Frequency Coverage at a Glance
The logarithmic frequency scale below shows where each kit operates. ANK-910L and ANK-910M share identical frequency range but differ in antenna type (loop for H-field versus monopole for E-field). ANK-318 overlaps both ANK-310 and part of ANK-140, offering broadband coverage in a single kit.
ANK-910L
9 kHz – 1 GHz (H-field Loop)
ANK-910M
9 kHz – 1 GHz (E-field Monopole)
ANK-318
25 MHz – 18 GHz (Broadband)
9 kHz 1 MHz 30 MHz 1 GHz 18 GHz 40 GHz
Scale is logarithmic. ANK-910L and ANK-910M have identical frequency ranges but use different antenna elements (loop for H-field commercial versus monopole for E-field military/aerospace).
Why Purchase a Kit Instead of Individual Antennas?
An EMC laboratory can, in principle, build a portable capability by boxing up individual antennas, a preamplifier, and cables from inventory. In practice, doing so introduces several failure modes that a dedicated kit eliminates entirely.
Calibration Traceability as a Bundle
Every calibration certificate ships together, dated together, and stored in the rolling case with the antennas themselves. No missing certificates, no mismatched dates, no scrambling to find Wednesday’s calibration for Friday’s test.
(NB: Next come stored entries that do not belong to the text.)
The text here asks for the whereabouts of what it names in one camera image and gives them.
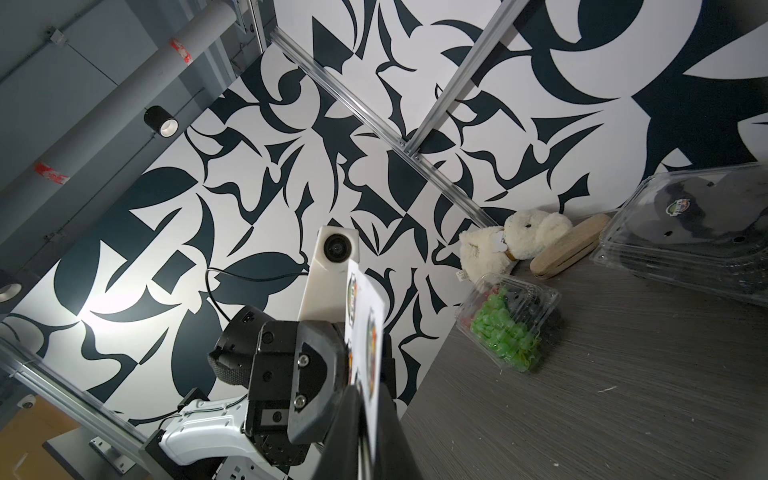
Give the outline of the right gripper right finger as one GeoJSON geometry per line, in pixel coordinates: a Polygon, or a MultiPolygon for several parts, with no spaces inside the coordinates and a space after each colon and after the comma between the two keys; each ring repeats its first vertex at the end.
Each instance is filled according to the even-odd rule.
{"type": "Polygon", "coordinates": [[[422,480],[386,384],[380,383],[374,478],[422,480]]]}

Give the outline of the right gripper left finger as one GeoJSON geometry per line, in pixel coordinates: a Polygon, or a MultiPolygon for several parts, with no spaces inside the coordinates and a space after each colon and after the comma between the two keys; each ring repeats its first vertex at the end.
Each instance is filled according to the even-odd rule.
{"type": "Polygon", "coordinates": [[[363,406],[355,386],[344,390],[312,480],[358,478],[363,406]]]}

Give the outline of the white fruit sticker sheet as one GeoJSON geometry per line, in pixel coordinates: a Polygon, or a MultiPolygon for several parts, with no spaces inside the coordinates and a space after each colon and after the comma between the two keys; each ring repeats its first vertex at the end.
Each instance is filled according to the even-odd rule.
{"type": "Polygon", "coordinates": [[[349,383],[362,397],[367,456],[376,459],[379,390],[386,304],[357,262],[348,263],[344,339],[348,349],[349,383]]]}

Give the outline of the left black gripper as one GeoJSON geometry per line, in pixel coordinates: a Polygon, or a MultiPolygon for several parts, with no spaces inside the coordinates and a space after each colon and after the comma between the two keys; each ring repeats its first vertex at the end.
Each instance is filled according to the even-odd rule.
{"type": "MultiPolygon", "coordinates": [[[[394,361],[384,335],[383,349],[380,383],[390,392],[394,361]]],[[[324,447],[344,390],[353,386],[341,324],[243,320],[242,384],[248,389],[243,435],[273,467],[302,464],[311,445],[324,447]]],[[[363,439],[364,412],[362,422],[358,467],[374,467],[363,439]]]]}

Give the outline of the small round fruit sticker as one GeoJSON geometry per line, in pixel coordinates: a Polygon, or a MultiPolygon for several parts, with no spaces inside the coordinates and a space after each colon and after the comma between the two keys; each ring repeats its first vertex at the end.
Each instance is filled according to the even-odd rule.
{"type": "Polygon", "coordinates": [[[676,199],[665,208],[665,213],[670,217],[680,216],[691,207],[691,204],[692,201],[689,198],[676,199]]]}

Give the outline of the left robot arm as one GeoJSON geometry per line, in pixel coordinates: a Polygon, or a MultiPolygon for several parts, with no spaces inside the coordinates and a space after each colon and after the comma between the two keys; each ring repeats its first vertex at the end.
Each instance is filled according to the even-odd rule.
{"type": "Polygon", "coordinates": [[[390,391],[383,306],[342,310],[343,320],[295,322],[242,308],[209,361],[245,395],[211,401],[190,391],[143,452],[172,479],[246,479],[258,465],[297,467],[317,444],[317,479],[419,478],[390,391]]]}

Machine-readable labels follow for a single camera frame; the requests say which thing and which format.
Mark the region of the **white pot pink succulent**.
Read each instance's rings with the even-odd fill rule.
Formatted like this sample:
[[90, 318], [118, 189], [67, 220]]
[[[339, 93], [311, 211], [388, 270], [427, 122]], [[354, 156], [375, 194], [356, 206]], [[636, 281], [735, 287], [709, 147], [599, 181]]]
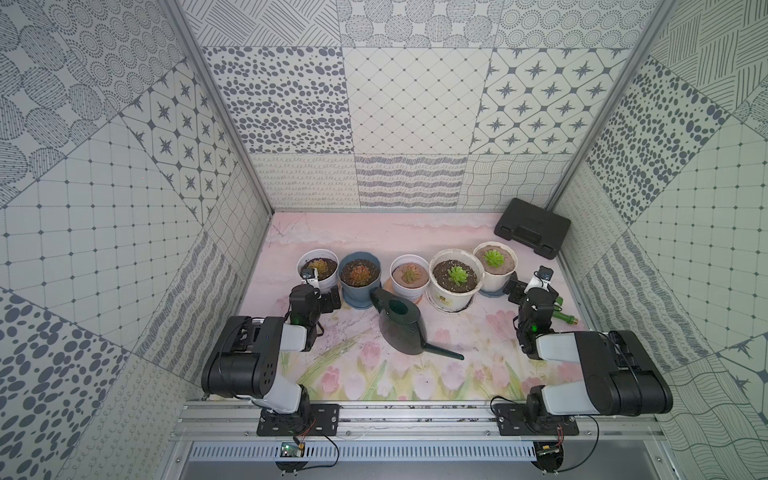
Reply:
[[415, 254], [401, 255], [391, 263], [390, 279], [395, 295], [418, 303], [430, 283], [428, 263]]

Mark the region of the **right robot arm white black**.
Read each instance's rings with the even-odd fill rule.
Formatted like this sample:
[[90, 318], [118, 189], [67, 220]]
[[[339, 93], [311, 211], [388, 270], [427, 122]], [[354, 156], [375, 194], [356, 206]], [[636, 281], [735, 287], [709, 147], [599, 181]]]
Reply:
[[572, 433], [575, 416], [666, 414], [673, 395], [637, 335], [629, 330], [558, 333], [552, 319], [559, 312], [553, 271], [542, 267], [524, 283], [512, 274], [503, 288], [518, 306], [513, 321], [518, 344], [532, 360], [576, 366], [577, 381], [537, 385], [529, 391], [523, 421], [535, 433]]

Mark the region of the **white pot yellow-brown succulent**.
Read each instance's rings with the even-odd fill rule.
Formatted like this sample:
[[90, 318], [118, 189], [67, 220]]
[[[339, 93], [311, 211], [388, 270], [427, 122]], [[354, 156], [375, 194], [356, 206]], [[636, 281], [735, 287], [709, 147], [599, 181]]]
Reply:
[[327, 293], [339, 282], [338, 257], [330, 250], [315, 249], [305, 253], [297, 263], [297, 273], [305, 267], [314, 267], [318, 270], [320, 293]]

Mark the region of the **white pot bright green succulent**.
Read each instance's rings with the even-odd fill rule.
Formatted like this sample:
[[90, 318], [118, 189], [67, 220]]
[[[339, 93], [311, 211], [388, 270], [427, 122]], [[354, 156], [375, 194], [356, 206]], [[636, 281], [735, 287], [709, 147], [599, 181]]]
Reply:
[[484, 269], [480, 293], [487, 297], [503, 296], [503, 288], [519, 264], [515, 251], [503, 243], [487, 241], [476, 246], [473, 255]]

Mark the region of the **blue-grey pot red succulent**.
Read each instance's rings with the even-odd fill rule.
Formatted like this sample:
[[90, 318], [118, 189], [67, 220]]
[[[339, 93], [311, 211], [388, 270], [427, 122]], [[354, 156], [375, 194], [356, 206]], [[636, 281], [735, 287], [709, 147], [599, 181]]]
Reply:
[[381, 265], [369, 252], [354, 252], [340, 263], [344, 302], [352, 308], [365, 310], [372, 306], [371, 292], [381, 286]]

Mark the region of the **dark green watering can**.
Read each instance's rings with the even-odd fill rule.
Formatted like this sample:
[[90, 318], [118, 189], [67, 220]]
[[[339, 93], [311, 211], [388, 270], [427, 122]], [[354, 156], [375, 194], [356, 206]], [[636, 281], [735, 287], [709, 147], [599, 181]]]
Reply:
[[424, 320], [413, 302], [393, 295], [381, 287], [372, 290], [370, 298], [379, 313], [381, 335], [395, 350], [411, 356], [431, 353], [460, 361], [465, 359], [460, 353], [427, 341]]

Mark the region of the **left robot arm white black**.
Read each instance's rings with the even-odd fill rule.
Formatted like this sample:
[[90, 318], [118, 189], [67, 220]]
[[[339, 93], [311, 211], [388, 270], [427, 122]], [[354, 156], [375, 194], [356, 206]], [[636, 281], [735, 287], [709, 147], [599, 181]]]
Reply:
[[202, 390], [260, 407], [259, 436], [334, 436], [340, 406], [313, 404], [305, 386], [279, 373], [278, 360], [309, 352], [324, 332], [320, 316], [340, 308], [336, 286], [323, 293], [303, 283], [291, 290], [284, 316], [230, 317], [203, 367]]

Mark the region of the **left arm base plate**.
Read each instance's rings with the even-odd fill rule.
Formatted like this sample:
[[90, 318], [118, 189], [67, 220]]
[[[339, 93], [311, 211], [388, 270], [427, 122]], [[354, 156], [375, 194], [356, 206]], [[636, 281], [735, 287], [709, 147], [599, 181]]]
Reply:
[[339, 404], [310, 404], [296, 413], [279, 414], [262, 410], [257, 428], [259, 437], [335, 436], [338, 430]]

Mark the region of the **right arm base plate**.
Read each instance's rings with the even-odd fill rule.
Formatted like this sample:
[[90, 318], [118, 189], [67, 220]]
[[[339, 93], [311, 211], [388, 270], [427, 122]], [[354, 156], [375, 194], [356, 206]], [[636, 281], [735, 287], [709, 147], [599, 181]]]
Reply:
[[499, 403], [491, 406], [501, 436], [577, 436], [579, 428], [574, 418], [549, 413], [529, 414], [518, 403]]

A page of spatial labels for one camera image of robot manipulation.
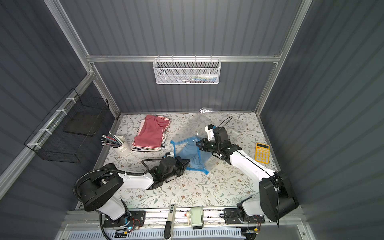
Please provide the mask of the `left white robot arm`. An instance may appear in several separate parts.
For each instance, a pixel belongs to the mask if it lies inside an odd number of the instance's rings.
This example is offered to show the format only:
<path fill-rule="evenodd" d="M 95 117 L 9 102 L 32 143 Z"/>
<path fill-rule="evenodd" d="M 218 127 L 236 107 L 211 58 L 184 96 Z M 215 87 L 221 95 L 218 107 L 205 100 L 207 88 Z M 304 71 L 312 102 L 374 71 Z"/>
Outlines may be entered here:
<path fill-rule="evenodd" d="M 114 164 L 106 164 L 77 179 L 73 193 L 85 211 L 96 211 L 118 226 L 131 230 L 139 217 L 134 217 L 123 200 L 115 197 L 115 193 L 125 189 L 157 189 L 182 176 L 189 163 L 189 159 L 172 157 L 166 153 L 160 159 L 142 160 L 146 168 L 142 173 L 123 171 Z"/>

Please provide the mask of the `clear vacuum bag blue zipper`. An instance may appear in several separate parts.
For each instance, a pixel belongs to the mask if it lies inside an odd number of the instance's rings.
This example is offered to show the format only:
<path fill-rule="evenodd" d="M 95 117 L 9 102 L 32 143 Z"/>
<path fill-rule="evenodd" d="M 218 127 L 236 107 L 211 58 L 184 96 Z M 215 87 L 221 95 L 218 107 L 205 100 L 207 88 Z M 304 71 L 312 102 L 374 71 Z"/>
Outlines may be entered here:
<path fill-rule="evenodd" d="M 197 114 L 193 114 L 171 139 L 173 154 L 175 157 L 189 159 L 188 171 L 197 171 L 205 175 L 210 173 L 209 159 L 213 156 L 210 152 L 203 151 L 203 147 L 209 142 L 215 142 L 215 129 L 221 129 L 232 119 L 227 116 L 215 121 L 214 117 L 220 112 L 214 109 L 202 108 Z"/>

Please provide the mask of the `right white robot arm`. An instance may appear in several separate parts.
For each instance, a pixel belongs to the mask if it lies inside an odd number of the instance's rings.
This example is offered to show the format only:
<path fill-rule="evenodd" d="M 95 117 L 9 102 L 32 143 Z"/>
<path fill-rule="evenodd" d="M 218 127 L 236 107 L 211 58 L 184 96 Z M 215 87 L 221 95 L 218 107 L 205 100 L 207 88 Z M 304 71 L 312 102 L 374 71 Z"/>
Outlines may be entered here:
<path fill-rule="evenodd" d="M 200 151 L 211 153 L 259 184 L 257 197 L 237 204 L 241 221 L 263 215 L 279 225 L 282 217 L 299 207 L 291 181 L 283 171 L 275 172 L 252 159 L 241 147 L 231 143 L 225 128 L 208 125 L 205 132 L 207 137 L 196 143 Z"/>

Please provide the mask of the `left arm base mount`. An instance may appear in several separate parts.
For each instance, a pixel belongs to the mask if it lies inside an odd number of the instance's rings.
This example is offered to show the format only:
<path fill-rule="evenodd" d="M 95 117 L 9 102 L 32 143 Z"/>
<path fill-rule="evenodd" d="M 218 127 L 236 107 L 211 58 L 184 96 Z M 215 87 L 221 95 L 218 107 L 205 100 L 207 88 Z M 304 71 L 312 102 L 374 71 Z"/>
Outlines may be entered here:
<path fill-rule="evenodd" d="M 104 228 L 134 228 L 143 227 L 146 218 L 146 211 L 130 211 L 117 220 L 112 220 L 109 216 L 104 217 Z"/>

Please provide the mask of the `black white striped tank top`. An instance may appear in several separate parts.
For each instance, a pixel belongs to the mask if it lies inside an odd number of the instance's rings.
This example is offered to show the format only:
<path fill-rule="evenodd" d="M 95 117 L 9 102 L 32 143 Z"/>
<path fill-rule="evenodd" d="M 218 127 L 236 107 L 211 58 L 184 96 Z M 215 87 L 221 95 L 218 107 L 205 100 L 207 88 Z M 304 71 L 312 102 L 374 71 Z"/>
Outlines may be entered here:
<path fill-rule="evenodd" d="M 137 147 L 137 146 L 133 146 L 132 147 L 132 151 L 135 151 L 135 152 L 156 152 L 156 151 L 164 150 L 165 147 L 166 147 L 165 145 L 161 145 L 158 148 L 156 148 L 156 147 Z"/>

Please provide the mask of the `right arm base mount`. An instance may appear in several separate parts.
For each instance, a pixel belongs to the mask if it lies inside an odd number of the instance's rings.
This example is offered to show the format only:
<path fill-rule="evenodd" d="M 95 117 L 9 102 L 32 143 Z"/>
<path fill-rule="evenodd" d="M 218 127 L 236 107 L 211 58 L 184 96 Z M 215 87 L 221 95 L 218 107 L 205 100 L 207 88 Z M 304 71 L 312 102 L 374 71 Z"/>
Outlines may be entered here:
<path fill-rule="evenodd" d="M 220 218 L 225 220 L 227 225 L 235 224 L 264 224 L 265 218 L 263 215 L 248 216 L 245 212 L 238 208 L 226 208 L 223 213 L 220 214 Z"/>

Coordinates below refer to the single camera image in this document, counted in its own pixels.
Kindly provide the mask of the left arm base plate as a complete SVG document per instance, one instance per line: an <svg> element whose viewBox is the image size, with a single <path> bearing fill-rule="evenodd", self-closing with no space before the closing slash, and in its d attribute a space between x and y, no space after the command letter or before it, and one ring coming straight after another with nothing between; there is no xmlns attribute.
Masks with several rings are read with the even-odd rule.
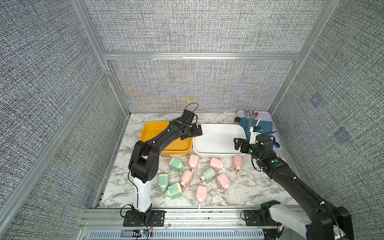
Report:
<svg viewBox="0 0 384 240"><path fill-rule="evenodd" d="M125 212L124 227L163 227L165 221L165 211L148 210L145 213L136 209Z"/></svg>

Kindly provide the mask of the yellow storage box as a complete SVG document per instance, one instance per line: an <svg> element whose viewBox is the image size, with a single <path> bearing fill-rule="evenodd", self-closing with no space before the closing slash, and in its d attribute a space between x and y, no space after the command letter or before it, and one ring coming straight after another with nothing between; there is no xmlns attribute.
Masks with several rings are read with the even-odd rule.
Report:
<svg viewBox="0 0 384 240"><path fill-rule="evenodd" d="M148 122L144 125L140 141L145 142L160 134L167 126L168 122ZM191 138L186 140L177 139L168 145L163 151L162 155L187 155L193 147Z"/></svg>

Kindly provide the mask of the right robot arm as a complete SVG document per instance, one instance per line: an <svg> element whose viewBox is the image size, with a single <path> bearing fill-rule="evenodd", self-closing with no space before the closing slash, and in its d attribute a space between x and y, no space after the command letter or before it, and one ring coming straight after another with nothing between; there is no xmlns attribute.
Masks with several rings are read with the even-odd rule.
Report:
<svg viewBox="0 0 384 240"><path fill-rule="evenodd" d="M261 205L260 219L264 223L281 223L307 240L354 239L352 216L344 207L335 207L308 187L273 150L275 138L258 135L255 143L235 138L235 150L251 156L270 179L281 185L295 200L305 215L296 214L277 202Z"/></svg>

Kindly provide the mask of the white storage box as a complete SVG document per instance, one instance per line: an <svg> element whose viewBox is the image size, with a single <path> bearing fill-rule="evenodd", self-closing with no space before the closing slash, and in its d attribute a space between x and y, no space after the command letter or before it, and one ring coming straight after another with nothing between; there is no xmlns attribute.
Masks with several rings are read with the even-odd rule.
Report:
<svg viewBox="0 0 384 240"><path fill-rule="evenodd" d="M242 155L234 139L245 139L244 129L234 124L201 124L203 134L193 138L193 151L200 157Z"/></svg>

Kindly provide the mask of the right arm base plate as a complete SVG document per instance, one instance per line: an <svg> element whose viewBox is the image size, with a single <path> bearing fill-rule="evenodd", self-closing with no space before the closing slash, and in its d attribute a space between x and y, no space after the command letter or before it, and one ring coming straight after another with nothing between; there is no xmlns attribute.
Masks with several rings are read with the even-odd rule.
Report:
<svg viewBox="0 0 384 240"><path fill-rule="evenodd" d="M264 226L265 224L260 219L260 210L244 210L241 211L240 217L246 222L246 226Z"/></svg>

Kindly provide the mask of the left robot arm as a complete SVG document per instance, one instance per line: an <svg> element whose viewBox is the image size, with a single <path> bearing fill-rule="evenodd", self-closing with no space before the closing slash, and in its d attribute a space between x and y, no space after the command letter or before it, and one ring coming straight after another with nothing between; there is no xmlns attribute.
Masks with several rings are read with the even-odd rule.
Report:
<svg viewBox="0 0 384 240"><path fill-rule="evenodd" d="M139 218L148 218L151 213L151 180L157 175L163 150L177 139L185 140L202 135L200 124L175 119L152 139L136 142L129 162L129 180L135 186L135 200L131 207L133 214Z"/></svg>

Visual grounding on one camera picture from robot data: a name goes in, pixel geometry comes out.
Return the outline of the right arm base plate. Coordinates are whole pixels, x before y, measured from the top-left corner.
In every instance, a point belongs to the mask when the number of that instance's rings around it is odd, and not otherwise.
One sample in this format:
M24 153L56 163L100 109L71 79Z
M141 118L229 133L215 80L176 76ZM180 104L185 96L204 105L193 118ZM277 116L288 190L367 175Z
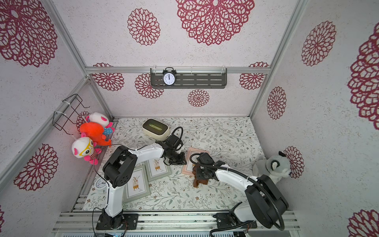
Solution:
M216 219L217 230L256 229L256 218L249 209L248 204L239 202L228 212L218 212L212 216Z

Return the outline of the green picture frame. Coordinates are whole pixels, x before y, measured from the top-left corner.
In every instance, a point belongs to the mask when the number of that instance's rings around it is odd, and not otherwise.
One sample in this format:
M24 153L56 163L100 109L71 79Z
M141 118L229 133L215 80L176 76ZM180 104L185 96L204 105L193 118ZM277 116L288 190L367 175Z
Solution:
M123 202L128 203L151 194L149 182L144 165L137 166L127 182L123 194Z
M172 174L171 168L164 163L164 158L150 159L145 162L148 181L155 181Z

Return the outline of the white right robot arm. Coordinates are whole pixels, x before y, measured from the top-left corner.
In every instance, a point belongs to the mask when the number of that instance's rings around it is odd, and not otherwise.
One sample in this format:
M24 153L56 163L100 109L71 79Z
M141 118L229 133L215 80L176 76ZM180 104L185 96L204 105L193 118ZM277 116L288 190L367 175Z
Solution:
M217 231L226 231L242 227L252 228L260 223L265 228L276 227L285 230L282 215L289 204L274 182L267 176L248 176L232 169L224 162L215 162L208 153L195 153L189 160L195 165L195 177L199 180L213 179L226 183L245 194L247 203L239 202L228 214L219 218L222 226Z

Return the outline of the pink picture frame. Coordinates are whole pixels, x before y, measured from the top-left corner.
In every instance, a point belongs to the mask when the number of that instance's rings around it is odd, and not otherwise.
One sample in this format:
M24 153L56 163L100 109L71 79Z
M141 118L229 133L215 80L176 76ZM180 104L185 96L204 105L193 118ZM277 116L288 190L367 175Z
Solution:
M182 169L182 174L193 176L192 170L194 168L194 164L190 161L190 156L197 153L208 153L208 151L196 149L193 147L188 148L187 154L186 154L186 162L187 164Z

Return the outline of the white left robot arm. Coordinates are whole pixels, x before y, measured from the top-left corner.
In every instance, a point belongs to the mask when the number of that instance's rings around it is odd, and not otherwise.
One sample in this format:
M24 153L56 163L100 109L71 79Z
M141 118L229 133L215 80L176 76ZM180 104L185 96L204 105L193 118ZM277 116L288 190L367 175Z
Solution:
M183 141L176 135L136 150L118 146L103 166L104 178L110 186L105 213L111 218L122 213L122 189L131 179L136 164L164 158L169 166L183 166L187 162L185 153L179 152L182 147Z

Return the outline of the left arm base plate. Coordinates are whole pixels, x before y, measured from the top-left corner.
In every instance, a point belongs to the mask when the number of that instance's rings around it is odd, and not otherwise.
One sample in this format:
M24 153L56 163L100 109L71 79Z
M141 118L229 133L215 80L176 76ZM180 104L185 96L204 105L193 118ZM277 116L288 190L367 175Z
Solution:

When the time comes to reference specific equipment in a compliance report, all the paperwork is in one place — this alone saves hours of documentation work over the life of the kit.
Frequency Continuity Guaranteed
The biconical-to-log-periodic handoff at 300 MHz, the log-periodic-to-horn handoff at 700 MHz, and the loop-to-biconical handoff at 25 – 30 MHz are all factory-validated for each kit. An ad-hoc assembly with the wrong biconical could leave a gap in the 250 – 320 MHz range that would not be obvious until mid-measurement. Factory-matched kits eliminate this risk.
Setup Verification Built In
Site attenuation or setup verification requires a separate comb generator purchase — and matching it to the kit’s frequency range. Without it, there is no way to confirm the test setup produces reproducible results. Every Com-Power kit includes the appropriate CGO-series comb generator covering the kit’s full frequency range, so site verification becomes a single button-press rather than a separate equipment setup.
Transport & Protection Engineered for Field Use
A biconical antenna shipped in a cardboard box or a log periodic padded with foam from Amazon is at calibration risk from the first airline baggage handler. The compartmentalized rolling case is engineered for the trip: foam cutouts match each component’s exact shape, compression-limited to prevent mechanical stress during transport. Calibration integrity is preserved from lab to customer site and back.
Near-Field Troubleshooting Included
Usually engineers must add near-field probes to an ad-hoc antenna setup separately, finding compatible H-field and E-field probes across the frequency range. Every Com-Power kit includes the PS-500 Near Field Probe Set (400 Hz – 5 GHz), giving the engineer complete diagnostic capability from day one, not as an afterthought.